Revolution in productivity, profitability, and sustainability should be brought about in agriculture. Complete adoption of technologies will only bring about this revolution. There has been a gap between the technology developed by the universities and that which has reached the farmers, Umesh Chandra Sarangi, Chairman, National Bank for Agriculture and Rural Development (NABARD), said here on Thursday.
He was launching the Pilot Project on Augmenting the Productivity of Lead Crops at the university. The project was being funded by NABARD and implemented by Tamil Nadu Agricultural University.
Five villages in Annur block have been adopted for its implementation.
Elaborating about bridging the technology gap, Mr. Sarangi said various steps were being taken to see that the generation and adoption in technology was bridged.
“The real fulfilment for an agricultural scientist will only be when the farmer adopts the technology”.
Speaking about the aspired revolution, the Chairman said: “The cost of production is very high. Hence, profitability is less. How to produce more at less cost has to be worked out. Technology adds only to the cost of production and hence increasing input cost has become a deterrent. Sustainability has to be seen in terms of both finance and nature. Farmers are advised to adopt profit maximisation rather than production maximisation.”
Lamenting that the importance being given to soil was very poor, Mr.

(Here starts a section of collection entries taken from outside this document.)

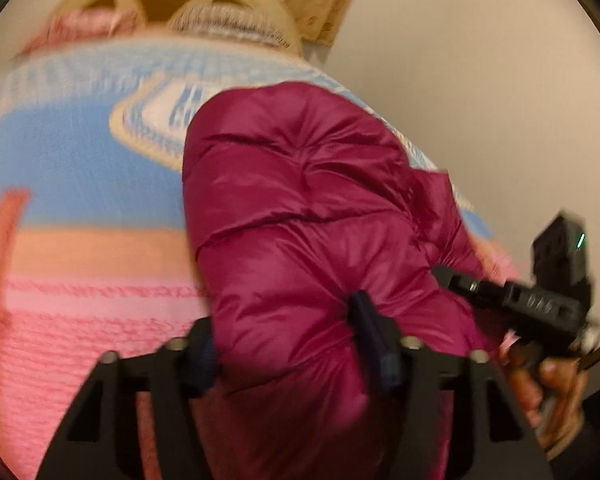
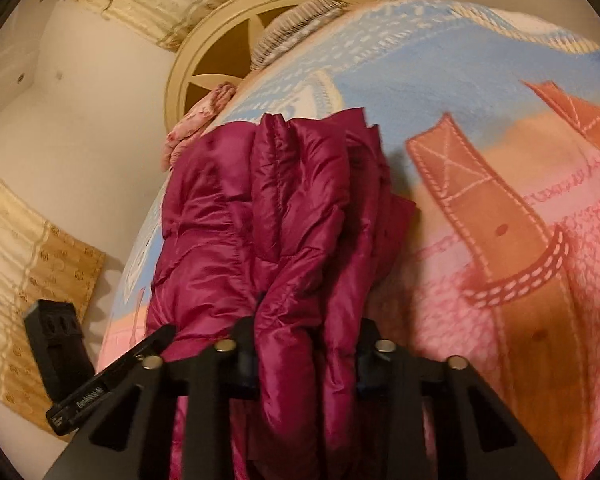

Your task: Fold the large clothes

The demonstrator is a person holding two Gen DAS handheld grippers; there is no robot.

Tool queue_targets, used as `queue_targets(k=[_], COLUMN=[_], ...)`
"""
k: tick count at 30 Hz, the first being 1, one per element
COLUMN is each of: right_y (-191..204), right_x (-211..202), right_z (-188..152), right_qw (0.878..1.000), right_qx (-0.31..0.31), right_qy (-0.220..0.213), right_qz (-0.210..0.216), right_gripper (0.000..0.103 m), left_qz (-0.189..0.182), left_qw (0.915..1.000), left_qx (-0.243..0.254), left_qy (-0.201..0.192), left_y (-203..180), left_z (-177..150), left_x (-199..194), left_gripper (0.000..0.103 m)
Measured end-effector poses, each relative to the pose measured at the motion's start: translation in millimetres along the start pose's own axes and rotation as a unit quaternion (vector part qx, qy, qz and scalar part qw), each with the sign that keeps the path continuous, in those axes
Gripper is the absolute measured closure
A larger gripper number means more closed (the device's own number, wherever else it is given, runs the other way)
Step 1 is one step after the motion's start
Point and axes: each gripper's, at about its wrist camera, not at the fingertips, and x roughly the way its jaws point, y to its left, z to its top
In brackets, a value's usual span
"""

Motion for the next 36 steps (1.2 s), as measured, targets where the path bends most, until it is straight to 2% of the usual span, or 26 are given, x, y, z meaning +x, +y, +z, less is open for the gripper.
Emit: queue_targets(k=[2,5,12,20,27,36], right_y=[13.3,39.1,98.9,176.5,226.9,262.7], right_x=[-5.8,-14.2,-21.1,3.8,49.3,102.6], right_z=[-6.2,-16.2,-39.8,-69.0,-97.7,-125.9], right_qw=[1.000,0.999,0.995,0.985,0.974,0.965], right_qx=[-0.013,-0.035,-0.084,-0.134,-0.160,-0.172], right_qy=[-0.005,-0.010,-0.007,0.030,0.072,0.123], right_qz=[0.004,0.014,0.049,0.109,0.146,0.158], right_gripper=[0.078,0.079,0.080,0.080,0.080,0.080], left_qz=[0.016,0.028,0.079,0.132,0.188,0.215], left_qw=[0.9996,0.9987,0.9925,0.9832,0.9717,0.9646], left_qx=[0.016,0.020,0.020,-0.023,-0.054,-0.105], left_qy=[-0.015,-0.037,-0.092,-0.124,-0.132,-0.112], left_y=[-7.4,-9.8,3.6,67.0,110.2,145.2], left_z=[-3.4,-7.2,-21.5,-54.3,-73.3,-101.2], left_x=[-17.8,-46.9,-121.1,-184.0,-201.5,-204.1], left_gripper=[0.063,0.069,0.069,0.069,0.069,0.069])
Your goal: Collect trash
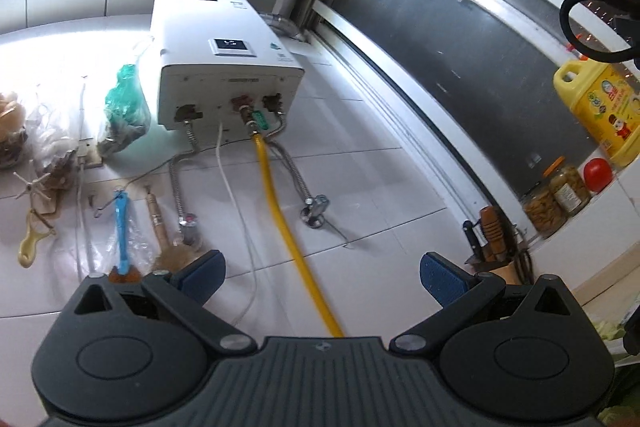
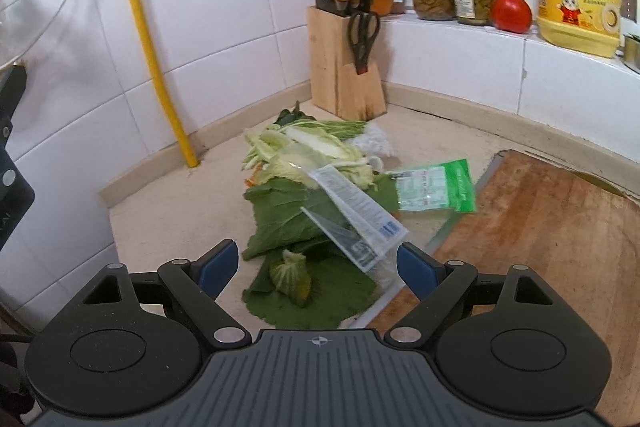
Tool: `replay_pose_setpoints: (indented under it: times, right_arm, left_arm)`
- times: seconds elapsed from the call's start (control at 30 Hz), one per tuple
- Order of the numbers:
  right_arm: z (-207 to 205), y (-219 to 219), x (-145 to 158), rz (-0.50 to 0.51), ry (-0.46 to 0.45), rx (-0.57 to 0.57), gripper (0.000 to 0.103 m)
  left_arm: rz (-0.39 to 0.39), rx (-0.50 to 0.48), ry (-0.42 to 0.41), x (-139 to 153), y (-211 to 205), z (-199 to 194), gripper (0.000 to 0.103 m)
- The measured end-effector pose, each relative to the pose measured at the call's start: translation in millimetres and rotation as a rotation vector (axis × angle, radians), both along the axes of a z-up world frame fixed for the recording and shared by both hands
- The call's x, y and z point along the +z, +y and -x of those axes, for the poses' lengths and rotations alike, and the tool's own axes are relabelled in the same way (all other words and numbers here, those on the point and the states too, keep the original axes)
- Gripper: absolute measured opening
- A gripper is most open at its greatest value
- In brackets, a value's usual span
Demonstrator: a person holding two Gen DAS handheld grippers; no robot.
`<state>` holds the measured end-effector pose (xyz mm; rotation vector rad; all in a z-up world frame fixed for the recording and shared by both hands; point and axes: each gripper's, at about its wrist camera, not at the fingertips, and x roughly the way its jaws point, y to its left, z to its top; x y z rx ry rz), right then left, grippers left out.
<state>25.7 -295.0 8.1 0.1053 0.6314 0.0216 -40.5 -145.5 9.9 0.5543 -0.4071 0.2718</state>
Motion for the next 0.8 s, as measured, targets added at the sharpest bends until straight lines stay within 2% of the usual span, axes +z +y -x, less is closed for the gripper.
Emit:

Sarangi said soil management would gain significance in the years to come because what was left out was increasingly of the saline and alkaline nature.
“With less water and land, the challenge is to produce more for the increasing population. Appropriate convergence of credit, technology, and market is the solution to address this problem,” Mr. Sarangi said.
P. Murugesa Boopathi, Vice-Chancellor of the university, said Annur was identified for the implementation of the project because it was a rain-fed area.
“The normal rainfall in the State is 930 mm. However, Coimbatore receives only 694 mm rainfall. In the last 10 years the average rainfall has been only 494 mm. Hence this project, introduced at an outlay of Rs. 50 lakh for three years, is expected to be of help to the farmers,” he said.
Though the cultivable area in Coimbatore had declined from 3.6 lakh hectares to 3.2 lakh hectares the production had not suffered.
This was thanks to the technologies introduced by the university which had improved production.
He urged farmers to adopt drip irrigation and precision farming practices for efficient use of water in cultivation and introduce mechanisation to overcome the labour shortage problem.
R. Narayan, Chief General Manager, NABARD, Chennai, said the project would only be successful if adopted completely by the farmers.
The challenge of the scientists and bankers would be in demonstrating to farmers how the change would better the lead crops, ensure a sustainable income and a profitable market.
With the assistance of meaningful partners, there would be scope for implementing more such models.
V. Suresh, Assistant General Manager, NABARD, Chennai, C.K. Venkateswaran, Deputy General Manager, Canara Bank, and V. Kandasamy, Joint Director of Agriculture, spoke.